Problem to work on:
Once the records below have been read, copy them all out exactly.

--- START ---

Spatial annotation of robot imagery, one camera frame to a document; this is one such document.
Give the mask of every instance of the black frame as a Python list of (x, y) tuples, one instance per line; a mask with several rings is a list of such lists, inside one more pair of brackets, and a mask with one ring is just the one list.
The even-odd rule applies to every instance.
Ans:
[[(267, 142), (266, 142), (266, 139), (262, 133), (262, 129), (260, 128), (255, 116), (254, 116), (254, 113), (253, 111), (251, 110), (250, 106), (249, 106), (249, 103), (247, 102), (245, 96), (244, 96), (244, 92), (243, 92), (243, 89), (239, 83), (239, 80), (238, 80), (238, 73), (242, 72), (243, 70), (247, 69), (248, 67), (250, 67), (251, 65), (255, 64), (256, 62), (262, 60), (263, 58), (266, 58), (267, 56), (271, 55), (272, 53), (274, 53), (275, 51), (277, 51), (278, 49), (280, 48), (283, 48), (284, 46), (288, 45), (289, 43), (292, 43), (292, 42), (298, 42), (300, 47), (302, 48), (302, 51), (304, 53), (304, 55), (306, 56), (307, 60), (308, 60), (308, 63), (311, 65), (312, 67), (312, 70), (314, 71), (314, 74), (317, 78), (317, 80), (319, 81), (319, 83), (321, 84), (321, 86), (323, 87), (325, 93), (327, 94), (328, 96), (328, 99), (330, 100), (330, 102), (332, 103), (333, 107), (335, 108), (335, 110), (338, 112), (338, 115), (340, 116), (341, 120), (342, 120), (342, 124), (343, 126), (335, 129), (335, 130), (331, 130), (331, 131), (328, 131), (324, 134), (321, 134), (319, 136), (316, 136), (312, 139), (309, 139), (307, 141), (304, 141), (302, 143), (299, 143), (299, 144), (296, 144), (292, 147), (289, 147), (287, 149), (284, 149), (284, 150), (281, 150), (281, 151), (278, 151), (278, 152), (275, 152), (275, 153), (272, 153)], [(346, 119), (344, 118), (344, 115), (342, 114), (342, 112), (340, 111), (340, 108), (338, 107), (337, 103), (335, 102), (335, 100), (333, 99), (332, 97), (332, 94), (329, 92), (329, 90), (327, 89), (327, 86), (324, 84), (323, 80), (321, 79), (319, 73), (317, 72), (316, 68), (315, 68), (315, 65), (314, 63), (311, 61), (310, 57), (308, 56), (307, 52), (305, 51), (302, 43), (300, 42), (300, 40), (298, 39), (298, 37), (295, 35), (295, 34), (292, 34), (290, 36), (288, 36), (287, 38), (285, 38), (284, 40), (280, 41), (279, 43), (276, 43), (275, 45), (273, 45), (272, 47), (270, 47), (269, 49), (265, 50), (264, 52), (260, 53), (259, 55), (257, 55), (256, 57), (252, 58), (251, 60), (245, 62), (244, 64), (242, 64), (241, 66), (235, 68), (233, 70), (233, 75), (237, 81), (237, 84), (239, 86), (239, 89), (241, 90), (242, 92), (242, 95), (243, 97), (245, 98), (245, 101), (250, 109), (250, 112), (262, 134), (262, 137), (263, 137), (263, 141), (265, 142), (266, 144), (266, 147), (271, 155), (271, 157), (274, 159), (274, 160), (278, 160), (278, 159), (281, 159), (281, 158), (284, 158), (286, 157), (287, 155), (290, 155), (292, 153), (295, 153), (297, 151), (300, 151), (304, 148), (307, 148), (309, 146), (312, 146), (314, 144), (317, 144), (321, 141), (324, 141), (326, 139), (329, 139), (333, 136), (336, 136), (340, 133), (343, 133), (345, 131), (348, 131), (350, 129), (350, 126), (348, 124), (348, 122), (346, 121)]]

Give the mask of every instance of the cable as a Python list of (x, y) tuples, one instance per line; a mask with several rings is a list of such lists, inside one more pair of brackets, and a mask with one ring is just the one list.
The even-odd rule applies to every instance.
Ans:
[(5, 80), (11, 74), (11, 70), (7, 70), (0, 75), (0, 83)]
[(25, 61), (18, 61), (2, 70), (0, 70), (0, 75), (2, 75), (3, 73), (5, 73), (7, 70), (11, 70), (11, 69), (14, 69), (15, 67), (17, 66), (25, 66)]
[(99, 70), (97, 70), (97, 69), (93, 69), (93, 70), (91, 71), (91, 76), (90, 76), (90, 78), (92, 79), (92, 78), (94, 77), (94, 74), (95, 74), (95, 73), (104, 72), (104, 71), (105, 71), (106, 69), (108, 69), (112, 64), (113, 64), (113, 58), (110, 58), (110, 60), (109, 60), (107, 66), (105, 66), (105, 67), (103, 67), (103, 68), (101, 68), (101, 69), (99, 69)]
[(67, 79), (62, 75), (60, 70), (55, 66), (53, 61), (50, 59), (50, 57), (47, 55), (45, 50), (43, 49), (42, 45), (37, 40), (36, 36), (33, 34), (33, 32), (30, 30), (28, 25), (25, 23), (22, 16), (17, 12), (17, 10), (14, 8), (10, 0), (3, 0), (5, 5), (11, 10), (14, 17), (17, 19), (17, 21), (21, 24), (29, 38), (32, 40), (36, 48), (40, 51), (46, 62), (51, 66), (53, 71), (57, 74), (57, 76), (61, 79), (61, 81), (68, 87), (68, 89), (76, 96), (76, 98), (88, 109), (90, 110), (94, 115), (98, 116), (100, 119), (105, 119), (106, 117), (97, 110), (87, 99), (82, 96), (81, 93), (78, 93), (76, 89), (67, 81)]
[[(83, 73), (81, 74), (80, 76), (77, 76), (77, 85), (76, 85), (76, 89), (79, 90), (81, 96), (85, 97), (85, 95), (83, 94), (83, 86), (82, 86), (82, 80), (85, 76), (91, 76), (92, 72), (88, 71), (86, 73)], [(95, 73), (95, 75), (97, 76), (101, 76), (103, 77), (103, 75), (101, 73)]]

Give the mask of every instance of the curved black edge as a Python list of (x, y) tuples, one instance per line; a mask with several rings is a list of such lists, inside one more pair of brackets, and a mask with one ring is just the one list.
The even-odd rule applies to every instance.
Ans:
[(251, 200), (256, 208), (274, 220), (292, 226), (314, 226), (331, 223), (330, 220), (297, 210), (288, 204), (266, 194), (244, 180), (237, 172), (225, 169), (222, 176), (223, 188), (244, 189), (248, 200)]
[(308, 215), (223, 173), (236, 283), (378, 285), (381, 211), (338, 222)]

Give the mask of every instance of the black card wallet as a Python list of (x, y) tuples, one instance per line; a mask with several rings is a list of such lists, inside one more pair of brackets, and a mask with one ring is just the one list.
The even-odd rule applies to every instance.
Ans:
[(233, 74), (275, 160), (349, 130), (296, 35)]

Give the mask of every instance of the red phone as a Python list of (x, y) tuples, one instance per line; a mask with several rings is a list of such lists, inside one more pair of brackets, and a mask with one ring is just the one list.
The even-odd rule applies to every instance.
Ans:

--- END ---

Solution to this exercise:
Spatial annotation of robot imagery, one camera frame to a document; this is one such document.
Give the mask of every instance of the black frame as a Python list of (x, y) tuples, one instance per line; a mask with several rings is a list of such lists, inside one more pair of brackets, and a mask with one ring is just the one list.
The even-odd rule applies to every instance.
Ans:
[[(267, 142), (266, 142), (266, 139), (262, 133), (262, 129), (260, 128), (255, 116), (254, 116), (254, 113), (253, 111), (251, 110), (250, 106), (249, 106), (249, 103), (247, 102), (245, 96), (244, 96), (244, 92), (243, 92), (243, 89), (239, 83), (239, 80), (238, 80), (238, 73), (242, 72), (243, 70), (247, 69), (248, 67), (250, 67), (251, 65), (255, 64), (256, 62), (262, 60), (263, 58), (266, 58), (267, 56), (271, 55), (272, 53), (274, 53), (275, 51), (277, 51), (278, 49), (280, 48), (283, 48), (284, 46), (288, 45), (289, 43), (292, 43), (292, 42), (298, 42), (300, 47), (302, 48), (302, 51), (304, 53), (304, 55), (306, 56), (307, 60), (308, 60), (308, 63), (311, 65), (312, 67), (312, 70), (314, 71), (314, 74), (317, 78), (317, 80), (319, 81), (319, 83), (321, 84), (321, 86), (323, 87), (325, 93), (327, 94), (328, 96), (328, 99), (330, 100), (330, 102), (332, 103), (333, 107), (335, 108), (335, 110), (338, 112), (338, 115), (340, 116), (341, 120), (342, 120), (342, 124), (343, 126), (335, 129), (335, 130), (331, 130), (331, 131), (328, 131), (324, 134), (321, 134), (319, 136), (316, 136), (312, 139), (309, 139), (307, 141), (304, 141), (302, 143), (299, 143), (299, 144), (296, 144), (292, 147), (289, 147), (287, 149), (284, 149), (284, 150), (281, 150), (281, 151), (278, 151), (278, 152), (275, 152), (275, 153), (272, 153)], [(346, 119), (344, 118), (344, 115), (342, 114), (342, 112), (340, 111), (340, 108), (338, 107), (337, 103), (335, 102), (335, 100), (333, 99), (332, 97), (332, 94), (329, 92), (329, 90), (327, 89), (327, 86), (324, 84), (323, 80), (321, 79), (319, 73), (317, 72), (316, 68), (315, 68), (315, 65), (314, 63), (311, 61), (310, 57), (308, 56), (307, 52), (305, 51), (302, 43), (300, 42), (300, 40), (298, 39), (298, 37), (295, 35), (295, 34), (292, 34), (290, 36), (288, 36), (287, 38), (285, 38), (284, 40), (280, 41), (279, 43), (276, 43), (275, 45), (273, 45), (272, 47), (270, 47), (269, 49), (265, 50), (264, 52), (260, 53), (259, 55), (257, 55), (256, 57), (252, 58), (251, 60), (245, 62), (244, 64), (242, 64), (241, 66), (235, 68), (233, 70), (233, 75), (237, 81), (237, 84), (239, 86), (239, 89), (241, 90), (242, 92), (242, 95), (243, 97), (245, 98), (245, 101), (250, 109), (250, 112), (262, 134), (262, 137), (263, 137), (263, 141), (265, 142), (266, 144), (266, 147), (271, 155), (271, 157), (274, 159), (274, 160), (278, 160), (278, 159), (281, 159), (281, 158), (284, 158), (286, 157), (287, 155), (290, 155), (292, 153), (295, 153), (297, 151), (300, 151), (304, 148), (307, 148), (309, 146), (312, 146), (314, 144), (317, 144), (321, 141), (324, 141), (326, 139), (329, 139), (333, 136), (336, 136), (340, 133), (343, 133), (345, 131), (348, 131), (350, 129), (350, 126), (348, 124), (348, 122), (346, 121)]]

Give the mask of every instance of the cable as a Python list of (x, y) tuples, one instance per line; a mask with several rings is a list of such lists, inside one more pair of brackets, and a mask with one ring is just the one list.
The even-odd rule applies to every instance.
Ans:
[(5, 80), (11, 74), (11, 70), (7, 70), (0, 75), (0, 83)]
[(25, 61), (18, 61), (2, 70), (0, 70), (0, 75), (2, 75), (3, 73), (5, 73), (7, 70), (11, 70), (11, 69), (14, 69), (15, 67), (17, 66), (25, 66)]
[(99, 70), (97, 70), (97, 69), (93, 69), (93, 70), (91, 71), (91, 76), (90, 76), (90, 78), (92, 79), (92, 78), (94, 77), (94, 74), (95, 74), (95, 73), (104, 72), (104, 71), (105, 71), (106, 69), (108, 69), (112, 64), (113, 64), (113, 58), (110, 58), (110, 60), (109, 60), (107, 66), (105, 66), (105, 67), (103, 67), (103, 68), (101, 68), (101, 69), (99, 69)]
[(67, 79), (62, 75), (60, 70), (55, 66), (53, 61), (50, 59), (50, 57), (47, 55), (45, 50), (43, 49), (42, 45), (37, 40), (36, 36), (33, 34), (33, 32), (30, 30), (28, 25), (25, 23), (22, 16), (17, 12), (17, 10), (14, 8), (10, 0), (3, 0), (5, 5), (11, 10), (14, 17), (17, 19), (17, 21), (21, 24), (29, 38), (32, 40), (36, 48), (40, 51), (46, 62), (51, 66), (53, 71), (57, 74), (57, 76), (61, 79), (61, 81), (68, 87), (68, 89), (76, 96), (76, 98), (88, 109), (90, 110), (94, 115), (98, 116), (100, 119), (105, 119), (106, 117), (97, 110), (87, 99), (82, 96), (81, 93), (78, 93), (76, 89), (67, 81)]
[[(83, 73), (81, 74), (80, 76), (77, 76), (77, 85), (76, 85), (76, 89), (79, 90), (81, 96), (85, 97), (85, 95), (83, 94), (83, 86), (82, 86), (82, 80), (85, 76), (91, 76), (92, 72), (88, 71), (86, 73)], [(95, 73), (95, 75), (97, 76), (101, 76), (103, 77), (103, 75), (101, 73)]]

Give the mask of every instance of the curved black edge as a Python list of (x, y) tuples, one instance per line; a mask with several rings is a list of such lists, inside one more pair of brackets, and a mask with one ring is just the one list.
The even-odd rule applies to every instance.
Ans:
[(251, 200), (256, 208), (274, 220), (292, 226), (314, 226), (331, 223), (330, 220), (297, 210), (288, 204), (266, 194), (244, 180), (237, 172), (225, 169), (222, 176), (223, 188), (244, 189), (248, 200)]
[(308, 215), (223, 173), (236, 283), (378, 285), (381, 211), (338, 222)]

Give the mask of every instance of the black card wallet as a Python list of (x, y) tuples, one instance per line; a mask with several rings is a list of such lists, inside one more pair of brackets, and a mask with one ring is just the one list.
The even-odd rule applies to every instance.
Ans:
[(233, 74), (275, 160), (349, 130), (296, 35)]

Give the mask of every instance of the red phone as a Python list of (x, y) tuples, one instance per line; a mask with several rings is a list of such lists, inside one more pair of brackets, and a mask with one ring is just the one list.
The even-odd rule applies to every instance.
Ans:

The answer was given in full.